Chupacabra Territory  (2017)

Reviewed for TheBluFile.com by Dustin Putman

The Film
0.5 Stars
(Release Date: April 11, 2017) – Found-footage horror became a subgenre unto itself following the enormous acclaim and box-office success of 1999's chilling groundbreaker "The Blair Witch Project," directed by Daniel Myrick and Eduardo Sanchez. Eighteen years later, it is vital a filmmaker daring to delve into this overworn style of storytelling find a fresh angle from which to tackle it. Otherwise, the results too often resemble "Chupacabra Territory," arguably one of the worst and most obnoxious of the "Blair Witch" imitators. Writer-director Matt McWilliams is shameless in how derivative he makes his every narrative beat. A group heading into the woods to investigate a local legend? Check. A harbinger who warns them of the lurking danger? Check. An intrepid, know-it-all female leader who might as well have "Heather Donahue wannabe" stamped on her forehead? Check. Shaky chases through darkened underbrush? Check. Tearful last rites and apologies to the camera as it becomes likely they won't be making it out alive? Check, save for the crying part; these actors simply aren't very convincing and specialize in tears of the crocodile variety.

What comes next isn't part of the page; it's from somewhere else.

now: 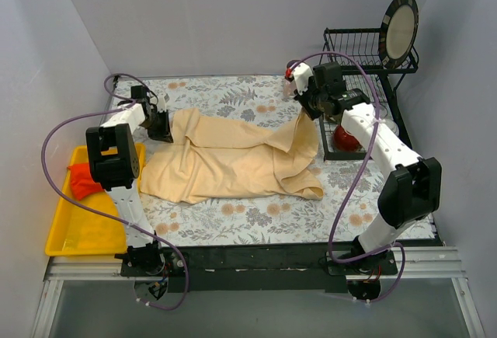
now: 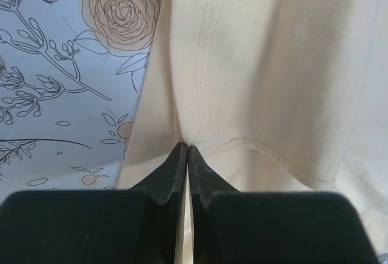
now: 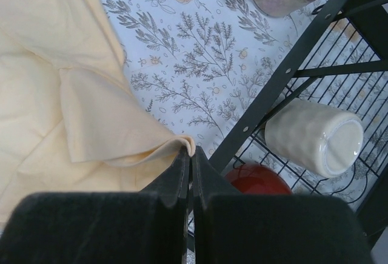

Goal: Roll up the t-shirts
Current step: Flatten out the T-shirt at the center of the board.

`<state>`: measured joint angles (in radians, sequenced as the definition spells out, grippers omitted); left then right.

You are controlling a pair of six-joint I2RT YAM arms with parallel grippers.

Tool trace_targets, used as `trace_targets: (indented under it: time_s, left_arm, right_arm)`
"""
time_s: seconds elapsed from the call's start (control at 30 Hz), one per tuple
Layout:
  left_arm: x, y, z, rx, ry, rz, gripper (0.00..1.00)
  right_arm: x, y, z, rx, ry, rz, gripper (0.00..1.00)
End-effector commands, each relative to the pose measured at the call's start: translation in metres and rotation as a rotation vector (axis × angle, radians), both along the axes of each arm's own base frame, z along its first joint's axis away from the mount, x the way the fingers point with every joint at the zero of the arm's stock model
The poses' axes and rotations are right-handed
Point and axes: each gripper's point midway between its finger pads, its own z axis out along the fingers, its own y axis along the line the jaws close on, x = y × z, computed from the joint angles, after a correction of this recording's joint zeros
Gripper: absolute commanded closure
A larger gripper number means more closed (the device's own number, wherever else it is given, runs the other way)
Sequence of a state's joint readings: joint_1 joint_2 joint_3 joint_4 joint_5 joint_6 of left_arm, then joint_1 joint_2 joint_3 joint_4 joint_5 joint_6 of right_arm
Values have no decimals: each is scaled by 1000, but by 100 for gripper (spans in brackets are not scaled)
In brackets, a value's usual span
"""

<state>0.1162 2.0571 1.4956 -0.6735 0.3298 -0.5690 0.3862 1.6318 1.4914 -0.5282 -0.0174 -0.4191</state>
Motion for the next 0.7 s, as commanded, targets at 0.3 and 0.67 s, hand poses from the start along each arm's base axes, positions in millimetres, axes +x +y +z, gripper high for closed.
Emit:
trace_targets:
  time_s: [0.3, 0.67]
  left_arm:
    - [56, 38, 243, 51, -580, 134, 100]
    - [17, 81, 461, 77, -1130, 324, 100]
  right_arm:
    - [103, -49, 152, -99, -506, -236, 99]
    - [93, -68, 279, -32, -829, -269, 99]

While the three protagonists at the center of "The Blair Witch Project" were student filmmakers who appeared to be fairly serious about digging into the history and lore of the Blair Witch, the ragtag group here—purported cryptozoologist Amber (Sarah Nicklin), best guy friend Joe (Michael Reed), skeptic of the group Morgan (Alex Hayek), and cameraman Dave (Bryant Jansen)—resemble nothing more than foolish troublemakers who enter the North Pinewood Forest to search for the notorious Chupacabra as a motive-free lark. They do not seem particularly interested in digging into the legend, but their eyes and ears perk up whenever they stumble upon disemboweled, castrated animal carcasses. When they run into a trio of fellow hikers searching for their missing friend, they do not waste a moment inviting them to come party at their campsite. And, when Amber witnesses with her own eyes a creature with glowing red eyes chasing her, does she decide to pack up her belongings and haul out? No. This quartet of rocket scientists never appear to be lost in the woods, but they stay put in the wilderness all the same even as the evidence escalates as to the imminent danger surrounding them.

Fictional cinéma vérité requires an air of realism above all else. Without that, the crucial spell dies on the vine. "Chupacabra Territory" fails entirely on this level, and others as well. Occasional camera angles are illogical for found-footage material. Performances are unctuous, trying too hard to emulate what the actors have seen from past films of this sort. Characters are unsympathetic and irritating, doing all the wrong things at all times. The plot, as straightforward as it is, still manages to lose its way in a mucky possession subplot and superfluous sidetracks (a scene where a character pulls a prank and pretends to be dead is solely on hand to provide exploitative nudity). There is no tension built and zero scares achieved as the title legend makes itself known because every single beat is so exceedingly familiar and uninspired. The only thing director Matt McWilliams is successful at is in making the viewer count the minutes until everyone onscreen is dead, and this seems to be inadvertent. Those who dare sit through the entirety of "Chupacabra Territory" right before bedtime can be assured of one thing: a deep, restful sleep.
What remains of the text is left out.